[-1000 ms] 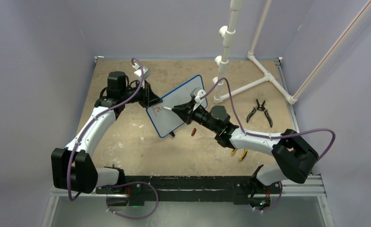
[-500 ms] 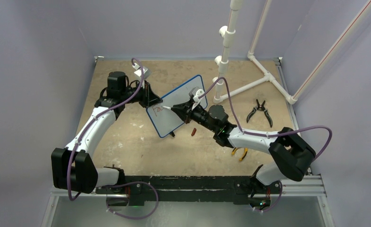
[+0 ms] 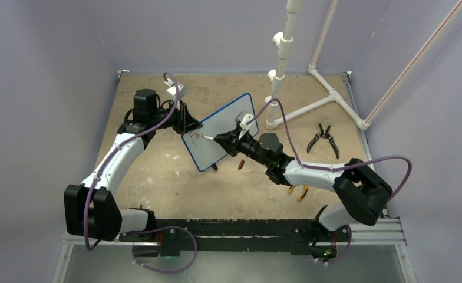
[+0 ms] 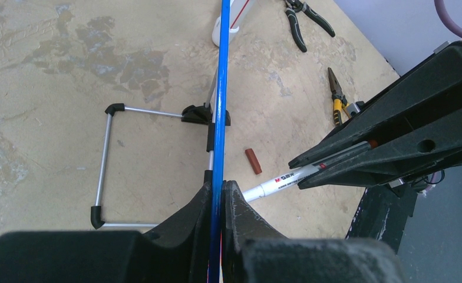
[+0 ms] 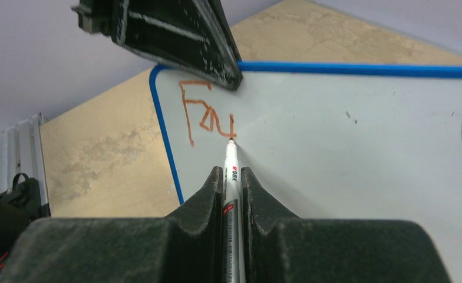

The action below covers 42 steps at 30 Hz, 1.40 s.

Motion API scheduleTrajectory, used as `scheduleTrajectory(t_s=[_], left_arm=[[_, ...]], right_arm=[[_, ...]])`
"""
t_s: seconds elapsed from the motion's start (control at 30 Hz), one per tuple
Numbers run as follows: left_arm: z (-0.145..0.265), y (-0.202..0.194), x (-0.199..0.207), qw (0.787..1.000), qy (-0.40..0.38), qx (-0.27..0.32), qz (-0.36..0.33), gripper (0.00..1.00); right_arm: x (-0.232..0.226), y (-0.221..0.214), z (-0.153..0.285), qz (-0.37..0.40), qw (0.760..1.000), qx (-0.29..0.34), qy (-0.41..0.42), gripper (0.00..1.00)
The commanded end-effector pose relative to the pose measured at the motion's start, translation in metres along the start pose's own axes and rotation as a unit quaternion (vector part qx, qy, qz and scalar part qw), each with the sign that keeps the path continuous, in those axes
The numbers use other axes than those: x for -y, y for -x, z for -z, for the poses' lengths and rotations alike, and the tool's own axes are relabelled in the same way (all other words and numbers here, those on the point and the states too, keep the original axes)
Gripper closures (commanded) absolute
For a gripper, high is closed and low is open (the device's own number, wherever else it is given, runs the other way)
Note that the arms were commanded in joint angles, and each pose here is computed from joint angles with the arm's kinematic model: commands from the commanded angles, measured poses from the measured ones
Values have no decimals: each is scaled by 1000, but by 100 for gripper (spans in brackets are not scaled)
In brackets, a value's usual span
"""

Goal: Write a sentence on the whiteboard

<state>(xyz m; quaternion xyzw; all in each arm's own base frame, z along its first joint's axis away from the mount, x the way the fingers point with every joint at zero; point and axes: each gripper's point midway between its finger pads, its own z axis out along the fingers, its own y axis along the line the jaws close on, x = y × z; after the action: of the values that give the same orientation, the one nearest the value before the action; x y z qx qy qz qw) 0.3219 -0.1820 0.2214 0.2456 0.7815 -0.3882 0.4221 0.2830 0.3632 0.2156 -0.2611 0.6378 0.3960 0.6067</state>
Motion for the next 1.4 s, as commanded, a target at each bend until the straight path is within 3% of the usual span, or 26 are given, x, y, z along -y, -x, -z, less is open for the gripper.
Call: scheduleTrajectory(t_s=[0.0, 0.23, 0.63, 1.37], left_arm=[[2, 3, 0, 1000, 2, 7, -14, 100], [2, 3, 0, 1000, 2, 7, -14, 100], [2, 3, 1, 1000, 1, 7, -15, 100], [2, 2, 1, 1000, -1, 7, -14, 100]], right_arm=[[7, -18, 6, -3, 999, -25, -24, 100], [3, -9, 8, -2, 1000, -13, -20, 100], [-15, 53, 8, 2, 998, 65, 10, 100], [4, 48, -14, 6, 997, 73, -32, 100]])
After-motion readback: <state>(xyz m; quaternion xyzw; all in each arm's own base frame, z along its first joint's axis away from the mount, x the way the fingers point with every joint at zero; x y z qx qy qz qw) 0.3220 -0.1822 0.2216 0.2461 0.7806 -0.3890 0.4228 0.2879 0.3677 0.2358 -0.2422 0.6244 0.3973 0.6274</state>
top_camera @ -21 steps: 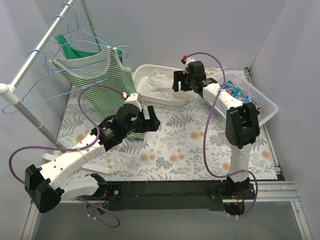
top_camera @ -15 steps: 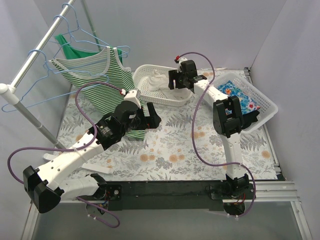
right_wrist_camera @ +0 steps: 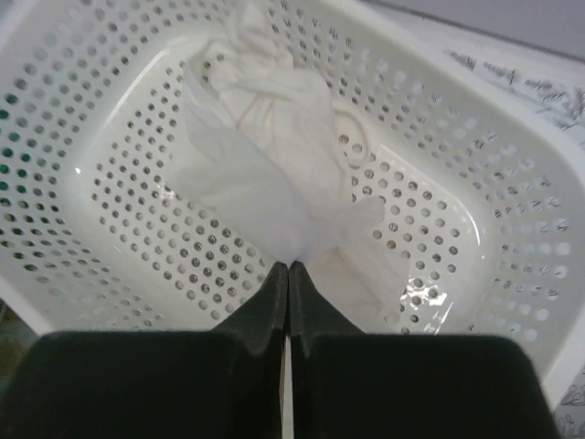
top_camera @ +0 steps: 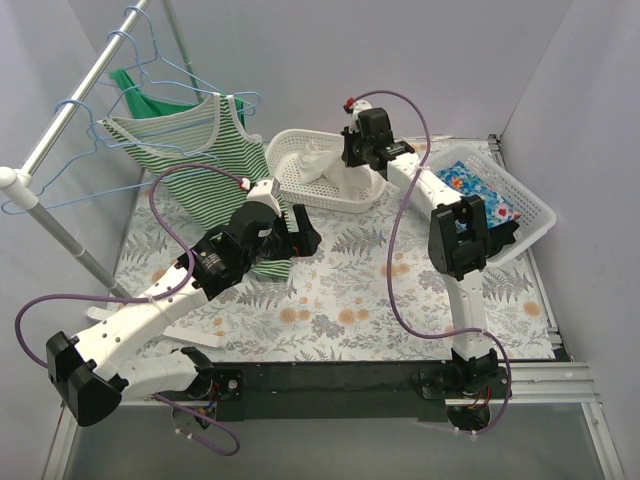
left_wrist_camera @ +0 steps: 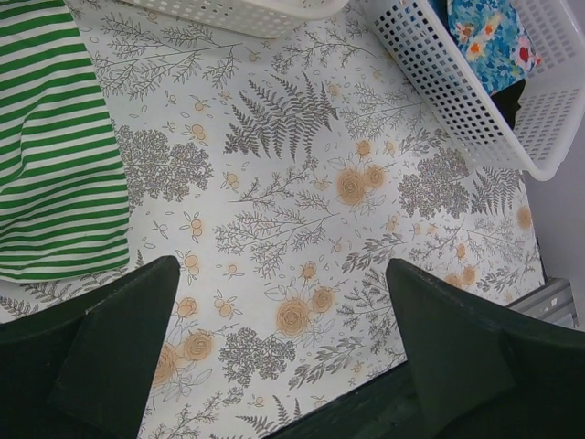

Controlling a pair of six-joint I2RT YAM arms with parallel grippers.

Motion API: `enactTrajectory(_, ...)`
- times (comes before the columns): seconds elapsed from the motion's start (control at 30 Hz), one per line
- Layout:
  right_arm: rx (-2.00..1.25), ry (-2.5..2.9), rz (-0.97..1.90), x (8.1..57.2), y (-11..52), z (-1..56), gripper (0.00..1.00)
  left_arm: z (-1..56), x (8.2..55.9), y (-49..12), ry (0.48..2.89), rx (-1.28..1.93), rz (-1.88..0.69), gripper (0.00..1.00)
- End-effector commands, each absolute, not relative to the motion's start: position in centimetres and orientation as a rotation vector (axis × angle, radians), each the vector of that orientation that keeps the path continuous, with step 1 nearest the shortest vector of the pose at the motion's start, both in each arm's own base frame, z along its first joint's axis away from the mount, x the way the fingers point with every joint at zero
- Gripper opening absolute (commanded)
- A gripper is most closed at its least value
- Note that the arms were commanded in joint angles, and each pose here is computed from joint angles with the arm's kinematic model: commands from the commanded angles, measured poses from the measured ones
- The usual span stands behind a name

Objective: Place the tank top on the hanger

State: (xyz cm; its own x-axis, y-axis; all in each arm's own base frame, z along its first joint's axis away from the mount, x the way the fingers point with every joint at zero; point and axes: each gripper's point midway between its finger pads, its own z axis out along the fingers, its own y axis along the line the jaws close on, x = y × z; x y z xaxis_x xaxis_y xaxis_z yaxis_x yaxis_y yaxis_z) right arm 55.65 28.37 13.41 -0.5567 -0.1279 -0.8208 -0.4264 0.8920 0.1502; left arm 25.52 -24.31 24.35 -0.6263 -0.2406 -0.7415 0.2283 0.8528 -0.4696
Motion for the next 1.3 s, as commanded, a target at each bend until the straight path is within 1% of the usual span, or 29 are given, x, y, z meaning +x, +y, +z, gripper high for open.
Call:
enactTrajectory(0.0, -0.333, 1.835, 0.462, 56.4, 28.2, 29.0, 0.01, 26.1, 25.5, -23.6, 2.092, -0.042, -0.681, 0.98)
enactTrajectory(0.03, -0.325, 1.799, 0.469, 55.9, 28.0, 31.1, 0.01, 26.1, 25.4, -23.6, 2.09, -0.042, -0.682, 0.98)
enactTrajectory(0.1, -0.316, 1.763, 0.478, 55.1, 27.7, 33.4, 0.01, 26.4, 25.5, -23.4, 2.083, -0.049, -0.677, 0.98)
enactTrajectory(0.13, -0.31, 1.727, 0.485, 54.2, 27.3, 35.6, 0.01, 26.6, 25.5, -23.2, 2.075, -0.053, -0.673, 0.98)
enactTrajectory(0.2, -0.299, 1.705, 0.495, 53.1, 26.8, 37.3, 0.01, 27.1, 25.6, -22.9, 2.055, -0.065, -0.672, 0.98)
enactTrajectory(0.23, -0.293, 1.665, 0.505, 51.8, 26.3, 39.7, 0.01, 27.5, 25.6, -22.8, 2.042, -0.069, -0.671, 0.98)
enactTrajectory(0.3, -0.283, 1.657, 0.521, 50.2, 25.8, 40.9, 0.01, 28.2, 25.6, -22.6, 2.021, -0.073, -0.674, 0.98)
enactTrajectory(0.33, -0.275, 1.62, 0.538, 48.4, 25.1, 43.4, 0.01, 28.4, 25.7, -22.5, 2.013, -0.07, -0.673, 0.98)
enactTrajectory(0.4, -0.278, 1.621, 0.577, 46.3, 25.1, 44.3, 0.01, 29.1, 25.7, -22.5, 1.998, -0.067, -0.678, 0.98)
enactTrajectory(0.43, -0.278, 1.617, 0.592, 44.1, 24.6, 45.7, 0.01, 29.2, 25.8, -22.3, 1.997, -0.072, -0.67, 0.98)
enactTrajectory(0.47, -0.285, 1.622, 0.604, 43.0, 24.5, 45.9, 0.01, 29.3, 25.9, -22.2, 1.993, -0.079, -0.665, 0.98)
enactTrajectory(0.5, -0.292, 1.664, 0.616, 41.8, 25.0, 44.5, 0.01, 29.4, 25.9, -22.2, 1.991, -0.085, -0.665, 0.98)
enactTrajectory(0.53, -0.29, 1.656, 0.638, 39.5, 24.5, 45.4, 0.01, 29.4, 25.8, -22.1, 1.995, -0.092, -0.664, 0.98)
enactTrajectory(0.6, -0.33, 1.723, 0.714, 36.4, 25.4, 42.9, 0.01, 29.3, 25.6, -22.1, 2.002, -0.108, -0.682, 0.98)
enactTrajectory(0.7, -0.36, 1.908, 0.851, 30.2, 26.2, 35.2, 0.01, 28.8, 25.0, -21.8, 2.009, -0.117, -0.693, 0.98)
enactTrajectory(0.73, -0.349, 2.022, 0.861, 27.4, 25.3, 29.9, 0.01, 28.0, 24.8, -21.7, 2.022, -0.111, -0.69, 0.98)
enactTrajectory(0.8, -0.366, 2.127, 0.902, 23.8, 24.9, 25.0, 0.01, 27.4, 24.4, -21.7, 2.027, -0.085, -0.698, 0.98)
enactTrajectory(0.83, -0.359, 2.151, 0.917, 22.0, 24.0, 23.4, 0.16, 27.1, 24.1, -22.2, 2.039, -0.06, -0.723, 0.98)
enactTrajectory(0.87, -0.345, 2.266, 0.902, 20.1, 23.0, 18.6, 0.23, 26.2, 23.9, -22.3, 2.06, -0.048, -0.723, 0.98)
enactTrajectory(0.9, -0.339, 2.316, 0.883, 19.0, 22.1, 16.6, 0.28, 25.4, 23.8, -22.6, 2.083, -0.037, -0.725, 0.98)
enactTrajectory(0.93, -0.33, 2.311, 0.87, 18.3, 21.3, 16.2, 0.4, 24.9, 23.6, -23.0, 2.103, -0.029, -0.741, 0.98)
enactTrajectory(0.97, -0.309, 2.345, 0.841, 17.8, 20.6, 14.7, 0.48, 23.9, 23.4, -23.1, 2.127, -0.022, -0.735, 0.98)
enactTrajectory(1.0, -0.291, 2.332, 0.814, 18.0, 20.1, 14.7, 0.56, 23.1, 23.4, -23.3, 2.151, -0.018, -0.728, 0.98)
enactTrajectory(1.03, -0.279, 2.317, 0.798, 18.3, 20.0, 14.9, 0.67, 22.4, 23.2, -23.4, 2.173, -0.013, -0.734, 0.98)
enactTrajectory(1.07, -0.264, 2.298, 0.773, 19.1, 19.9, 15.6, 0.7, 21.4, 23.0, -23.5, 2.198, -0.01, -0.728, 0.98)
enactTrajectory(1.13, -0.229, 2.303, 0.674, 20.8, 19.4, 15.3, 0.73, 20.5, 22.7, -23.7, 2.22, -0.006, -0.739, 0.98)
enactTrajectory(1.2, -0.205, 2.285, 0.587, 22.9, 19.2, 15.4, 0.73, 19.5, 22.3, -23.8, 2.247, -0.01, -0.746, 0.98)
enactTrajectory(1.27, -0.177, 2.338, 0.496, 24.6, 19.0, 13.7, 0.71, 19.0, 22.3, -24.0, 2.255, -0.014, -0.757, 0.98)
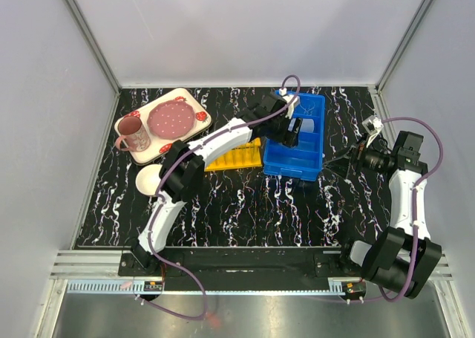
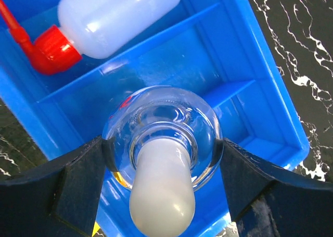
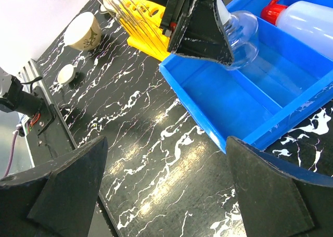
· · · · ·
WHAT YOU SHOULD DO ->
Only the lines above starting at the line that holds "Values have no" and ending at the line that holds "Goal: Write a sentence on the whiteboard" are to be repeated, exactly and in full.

WRITTEN RESPONSE ->
Values have no decimals: each is scaled by 1000, but by 100 for gripper (spans in brackets are not scaled)
In brackets, a value's usual span
"""

Goal: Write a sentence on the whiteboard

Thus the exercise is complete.